> [Work to be completed]:
I need each line of the entries below that includes the string "beige".
==== Data shown ====
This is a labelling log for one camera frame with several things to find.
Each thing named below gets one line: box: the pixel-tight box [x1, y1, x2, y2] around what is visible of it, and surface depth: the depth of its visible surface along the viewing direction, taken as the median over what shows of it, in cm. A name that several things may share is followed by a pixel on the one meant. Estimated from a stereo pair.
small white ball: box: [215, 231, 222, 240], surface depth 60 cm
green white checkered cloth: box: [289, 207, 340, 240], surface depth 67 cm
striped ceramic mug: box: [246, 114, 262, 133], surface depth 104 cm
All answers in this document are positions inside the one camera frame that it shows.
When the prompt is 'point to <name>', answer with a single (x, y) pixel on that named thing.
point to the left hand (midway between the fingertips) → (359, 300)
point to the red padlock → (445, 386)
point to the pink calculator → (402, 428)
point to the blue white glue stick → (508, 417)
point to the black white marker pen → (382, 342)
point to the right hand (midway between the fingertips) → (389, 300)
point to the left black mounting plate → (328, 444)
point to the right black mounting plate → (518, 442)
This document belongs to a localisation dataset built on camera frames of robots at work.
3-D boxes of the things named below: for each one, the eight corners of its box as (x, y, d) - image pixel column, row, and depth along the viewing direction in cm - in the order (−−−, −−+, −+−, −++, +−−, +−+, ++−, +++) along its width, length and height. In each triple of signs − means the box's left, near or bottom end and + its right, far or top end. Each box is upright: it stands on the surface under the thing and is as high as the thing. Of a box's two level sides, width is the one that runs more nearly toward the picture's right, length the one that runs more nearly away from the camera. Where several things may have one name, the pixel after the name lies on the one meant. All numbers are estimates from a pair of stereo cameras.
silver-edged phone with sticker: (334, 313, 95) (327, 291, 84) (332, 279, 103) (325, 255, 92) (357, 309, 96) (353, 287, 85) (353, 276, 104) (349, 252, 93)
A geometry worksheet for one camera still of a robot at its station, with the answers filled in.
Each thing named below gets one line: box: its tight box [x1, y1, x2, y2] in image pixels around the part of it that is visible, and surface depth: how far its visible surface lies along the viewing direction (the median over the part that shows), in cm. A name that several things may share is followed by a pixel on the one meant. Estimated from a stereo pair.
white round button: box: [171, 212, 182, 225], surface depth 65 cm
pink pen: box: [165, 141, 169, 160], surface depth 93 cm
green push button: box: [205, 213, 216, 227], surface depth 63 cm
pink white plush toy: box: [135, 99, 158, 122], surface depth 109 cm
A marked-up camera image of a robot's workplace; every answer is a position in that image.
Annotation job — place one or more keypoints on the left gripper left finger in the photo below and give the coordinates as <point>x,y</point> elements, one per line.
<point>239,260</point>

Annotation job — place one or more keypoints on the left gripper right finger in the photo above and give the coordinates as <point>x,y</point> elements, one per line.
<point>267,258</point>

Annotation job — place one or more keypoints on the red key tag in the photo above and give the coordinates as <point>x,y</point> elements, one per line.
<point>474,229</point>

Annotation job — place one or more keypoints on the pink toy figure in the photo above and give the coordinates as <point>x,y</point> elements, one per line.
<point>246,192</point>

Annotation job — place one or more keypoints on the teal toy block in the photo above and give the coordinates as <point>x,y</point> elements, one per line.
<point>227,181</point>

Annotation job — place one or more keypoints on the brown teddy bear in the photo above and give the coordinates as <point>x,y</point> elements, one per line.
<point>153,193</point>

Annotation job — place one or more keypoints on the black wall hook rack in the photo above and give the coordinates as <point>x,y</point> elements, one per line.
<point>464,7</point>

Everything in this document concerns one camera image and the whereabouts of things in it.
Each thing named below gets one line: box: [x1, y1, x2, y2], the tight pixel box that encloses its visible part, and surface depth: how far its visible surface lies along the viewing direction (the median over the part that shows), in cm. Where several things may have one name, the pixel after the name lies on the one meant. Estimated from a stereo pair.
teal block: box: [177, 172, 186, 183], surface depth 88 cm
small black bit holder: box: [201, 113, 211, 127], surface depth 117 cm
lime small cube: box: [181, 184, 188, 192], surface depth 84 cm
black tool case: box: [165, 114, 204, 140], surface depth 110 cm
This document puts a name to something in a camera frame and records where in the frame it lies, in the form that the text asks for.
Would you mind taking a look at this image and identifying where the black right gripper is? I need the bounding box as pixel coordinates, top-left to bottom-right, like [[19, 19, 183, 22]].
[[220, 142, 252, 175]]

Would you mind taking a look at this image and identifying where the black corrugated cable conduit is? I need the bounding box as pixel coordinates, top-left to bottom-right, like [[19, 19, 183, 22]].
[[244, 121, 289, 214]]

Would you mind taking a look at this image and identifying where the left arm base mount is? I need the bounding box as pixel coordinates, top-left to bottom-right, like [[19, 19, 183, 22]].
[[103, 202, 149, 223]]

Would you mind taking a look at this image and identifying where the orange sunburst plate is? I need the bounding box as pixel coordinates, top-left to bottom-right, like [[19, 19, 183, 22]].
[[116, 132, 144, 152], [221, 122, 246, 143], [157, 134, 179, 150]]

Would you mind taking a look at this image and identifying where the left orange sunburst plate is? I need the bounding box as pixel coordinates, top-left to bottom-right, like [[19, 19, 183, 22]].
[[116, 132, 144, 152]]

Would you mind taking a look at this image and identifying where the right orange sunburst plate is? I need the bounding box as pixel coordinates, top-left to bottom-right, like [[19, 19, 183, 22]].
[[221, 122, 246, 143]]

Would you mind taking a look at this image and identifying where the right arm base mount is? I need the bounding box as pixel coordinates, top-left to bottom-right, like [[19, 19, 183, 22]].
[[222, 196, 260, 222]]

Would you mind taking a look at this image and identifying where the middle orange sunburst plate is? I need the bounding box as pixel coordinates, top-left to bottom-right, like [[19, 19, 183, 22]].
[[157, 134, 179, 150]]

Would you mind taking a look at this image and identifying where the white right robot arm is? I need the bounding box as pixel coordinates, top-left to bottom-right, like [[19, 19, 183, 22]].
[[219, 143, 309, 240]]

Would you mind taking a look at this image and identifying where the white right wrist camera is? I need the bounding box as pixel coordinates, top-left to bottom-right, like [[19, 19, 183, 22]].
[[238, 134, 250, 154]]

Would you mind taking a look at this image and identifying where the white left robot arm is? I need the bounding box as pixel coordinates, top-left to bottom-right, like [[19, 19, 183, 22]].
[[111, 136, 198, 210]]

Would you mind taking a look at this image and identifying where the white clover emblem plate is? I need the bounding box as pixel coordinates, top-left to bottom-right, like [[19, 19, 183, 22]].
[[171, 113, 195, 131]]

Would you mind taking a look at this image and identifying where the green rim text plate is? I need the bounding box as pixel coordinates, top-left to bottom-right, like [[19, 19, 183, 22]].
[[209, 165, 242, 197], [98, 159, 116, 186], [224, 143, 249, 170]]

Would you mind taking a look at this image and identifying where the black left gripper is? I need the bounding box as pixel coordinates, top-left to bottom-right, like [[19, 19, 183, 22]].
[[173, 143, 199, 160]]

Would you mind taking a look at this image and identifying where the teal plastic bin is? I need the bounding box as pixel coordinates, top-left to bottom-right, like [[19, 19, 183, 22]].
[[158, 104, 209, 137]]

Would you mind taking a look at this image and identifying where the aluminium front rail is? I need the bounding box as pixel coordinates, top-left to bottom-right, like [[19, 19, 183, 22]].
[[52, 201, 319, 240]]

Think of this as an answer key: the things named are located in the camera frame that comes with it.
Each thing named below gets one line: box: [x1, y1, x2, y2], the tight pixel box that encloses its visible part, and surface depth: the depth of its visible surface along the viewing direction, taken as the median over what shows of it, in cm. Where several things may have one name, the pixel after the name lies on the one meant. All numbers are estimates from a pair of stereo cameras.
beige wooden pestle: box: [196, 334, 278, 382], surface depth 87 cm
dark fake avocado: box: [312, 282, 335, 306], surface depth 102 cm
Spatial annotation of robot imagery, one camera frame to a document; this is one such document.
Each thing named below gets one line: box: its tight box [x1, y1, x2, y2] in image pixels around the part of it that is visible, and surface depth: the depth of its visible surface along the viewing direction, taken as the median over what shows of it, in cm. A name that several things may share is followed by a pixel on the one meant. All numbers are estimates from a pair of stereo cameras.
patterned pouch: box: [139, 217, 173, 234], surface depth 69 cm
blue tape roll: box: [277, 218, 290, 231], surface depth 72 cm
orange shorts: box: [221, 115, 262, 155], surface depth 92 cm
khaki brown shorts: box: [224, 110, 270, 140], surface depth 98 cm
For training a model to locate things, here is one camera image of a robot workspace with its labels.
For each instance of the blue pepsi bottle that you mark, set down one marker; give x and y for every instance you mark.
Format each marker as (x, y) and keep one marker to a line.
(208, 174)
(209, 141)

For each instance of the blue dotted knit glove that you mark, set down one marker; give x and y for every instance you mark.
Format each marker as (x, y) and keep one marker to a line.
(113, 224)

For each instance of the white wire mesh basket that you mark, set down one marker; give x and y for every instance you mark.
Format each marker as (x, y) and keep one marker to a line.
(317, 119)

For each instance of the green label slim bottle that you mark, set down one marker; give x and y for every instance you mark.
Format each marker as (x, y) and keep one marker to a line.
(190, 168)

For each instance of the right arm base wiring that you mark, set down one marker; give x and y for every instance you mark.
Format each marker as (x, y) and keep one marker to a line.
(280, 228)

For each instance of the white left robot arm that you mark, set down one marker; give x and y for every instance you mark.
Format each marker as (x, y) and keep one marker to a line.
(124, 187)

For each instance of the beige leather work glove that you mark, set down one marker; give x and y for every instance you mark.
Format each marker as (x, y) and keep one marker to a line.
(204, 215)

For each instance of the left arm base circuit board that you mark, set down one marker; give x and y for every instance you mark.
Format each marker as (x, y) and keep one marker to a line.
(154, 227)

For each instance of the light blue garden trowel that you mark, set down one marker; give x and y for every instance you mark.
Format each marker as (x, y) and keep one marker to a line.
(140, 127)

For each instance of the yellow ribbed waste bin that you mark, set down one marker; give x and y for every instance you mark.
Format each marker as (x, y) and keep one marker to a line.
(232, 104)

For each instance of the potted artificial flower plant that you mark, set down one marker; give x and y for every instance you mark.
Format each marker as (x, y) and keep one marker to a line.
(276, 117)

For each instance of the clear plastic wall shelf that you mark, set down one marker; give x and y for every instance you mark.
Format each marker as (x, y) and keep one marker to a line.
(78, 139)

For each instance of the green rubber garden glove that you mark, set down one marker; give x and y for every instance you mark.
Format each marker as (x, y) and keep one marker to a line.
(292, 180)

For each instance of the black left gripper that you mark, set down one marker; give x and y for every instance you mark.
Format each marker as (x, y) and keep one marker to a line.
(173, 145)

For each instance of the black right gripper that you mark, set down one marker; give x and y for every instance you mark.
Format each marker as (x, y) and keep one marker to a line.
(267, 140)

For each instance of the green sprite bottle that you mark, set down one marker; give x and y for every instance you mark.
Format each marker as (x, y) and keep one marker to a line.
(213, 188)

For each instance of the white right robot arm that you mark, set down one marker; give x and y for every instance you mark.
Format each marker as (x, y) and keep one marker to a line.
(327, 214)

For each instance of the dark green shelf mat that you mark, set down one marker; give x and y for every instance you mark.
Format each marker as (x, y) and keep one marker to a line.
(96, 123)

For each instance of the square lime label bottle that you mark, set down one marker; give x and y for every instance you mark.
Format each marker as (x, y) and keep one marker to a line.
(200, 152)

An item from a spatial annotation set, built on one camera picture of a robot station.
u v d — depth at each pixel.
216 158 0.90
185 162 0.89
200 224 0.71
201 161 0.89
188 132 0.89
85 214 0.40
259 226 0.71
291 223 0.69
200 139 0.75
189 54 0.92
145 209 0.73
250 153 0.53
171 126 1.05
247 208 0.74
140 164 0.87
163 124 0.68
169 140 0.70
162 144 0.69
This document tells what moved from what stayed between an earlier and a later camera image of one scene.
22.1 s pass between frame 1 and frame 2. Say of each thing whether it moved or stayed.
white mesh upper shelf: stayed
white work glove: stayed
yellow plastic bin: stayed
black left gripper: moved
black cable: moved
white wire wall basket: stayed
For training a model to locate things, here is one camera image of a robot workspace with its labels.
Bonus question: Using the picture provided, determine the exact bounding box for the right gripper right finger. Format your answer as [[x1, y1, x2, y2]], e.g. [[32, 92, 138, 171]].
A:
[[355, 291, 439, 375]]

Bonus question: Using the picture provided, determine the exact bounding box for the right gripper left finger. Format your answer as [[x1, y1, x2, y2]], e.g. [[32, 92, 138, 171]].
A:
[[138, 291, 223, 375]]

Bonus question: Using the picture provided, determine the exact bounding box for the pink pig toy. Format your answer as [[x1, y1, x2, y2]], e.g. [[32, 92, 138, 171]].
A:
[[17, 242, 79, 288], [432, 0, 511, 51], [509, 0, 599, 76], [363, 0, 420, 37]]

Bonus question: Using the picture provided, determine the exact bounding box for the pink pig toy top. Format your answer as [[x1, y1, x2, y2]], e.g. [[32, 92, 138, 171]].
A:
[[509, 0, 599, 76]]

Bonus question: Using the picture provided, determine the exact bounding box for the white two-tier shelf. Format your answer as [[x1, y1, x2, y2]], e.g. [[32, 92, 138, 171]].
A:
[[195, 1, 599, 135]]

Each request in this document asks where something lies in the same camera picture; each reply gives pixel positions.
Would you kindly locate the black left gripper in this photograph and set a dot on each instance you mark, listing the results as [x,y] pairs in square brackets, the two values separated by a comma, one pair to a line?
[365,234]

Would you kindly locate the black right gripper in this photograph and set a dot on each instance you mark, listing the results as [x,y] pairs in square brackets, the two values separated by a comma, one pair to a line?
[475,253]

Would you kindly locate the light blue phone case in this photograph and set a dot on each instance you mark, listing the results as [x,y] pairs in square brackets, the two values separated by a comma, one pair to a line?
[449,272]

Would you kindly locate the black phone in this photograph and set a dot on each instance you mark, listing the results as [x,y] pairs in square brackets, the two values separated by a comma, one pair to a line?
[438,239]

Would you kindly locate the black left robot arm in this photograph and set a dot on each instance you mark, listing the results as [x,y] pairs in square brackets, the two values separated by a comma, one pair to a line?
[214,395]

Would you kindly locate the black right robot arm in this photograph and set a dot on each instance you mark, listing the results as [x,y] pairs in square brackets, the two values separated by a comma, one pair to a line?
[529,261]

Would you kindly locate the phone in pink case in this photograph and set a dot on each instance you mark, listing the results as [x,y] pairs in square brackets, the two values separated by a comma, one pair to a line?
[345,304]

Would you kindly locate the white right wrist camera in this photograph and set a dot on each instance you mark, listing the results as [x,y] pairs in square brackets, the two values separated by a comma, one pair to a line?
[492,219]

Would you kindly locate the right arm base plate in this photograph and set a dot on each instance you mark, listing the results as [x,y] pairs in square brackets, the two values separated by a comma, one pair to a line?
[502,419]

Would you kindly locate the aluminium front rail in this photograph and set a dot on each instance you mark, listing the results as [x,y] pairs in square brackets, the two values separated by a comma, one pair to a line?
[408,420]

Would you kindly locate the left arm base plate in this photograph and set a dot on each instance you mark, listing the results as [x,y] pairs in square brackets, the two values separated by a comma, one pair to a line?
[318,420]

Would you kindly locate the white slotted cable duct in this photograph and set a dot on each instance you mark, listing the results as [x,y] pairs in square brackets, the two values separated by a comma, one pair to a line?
====
> [Exercise response]:
beige wooden pestle: box: [196, 334, 278, 382], surface depth 87 cm
For each instance of the beige leather work glove that you mark, set down one marker; give x and y for every instance you mark.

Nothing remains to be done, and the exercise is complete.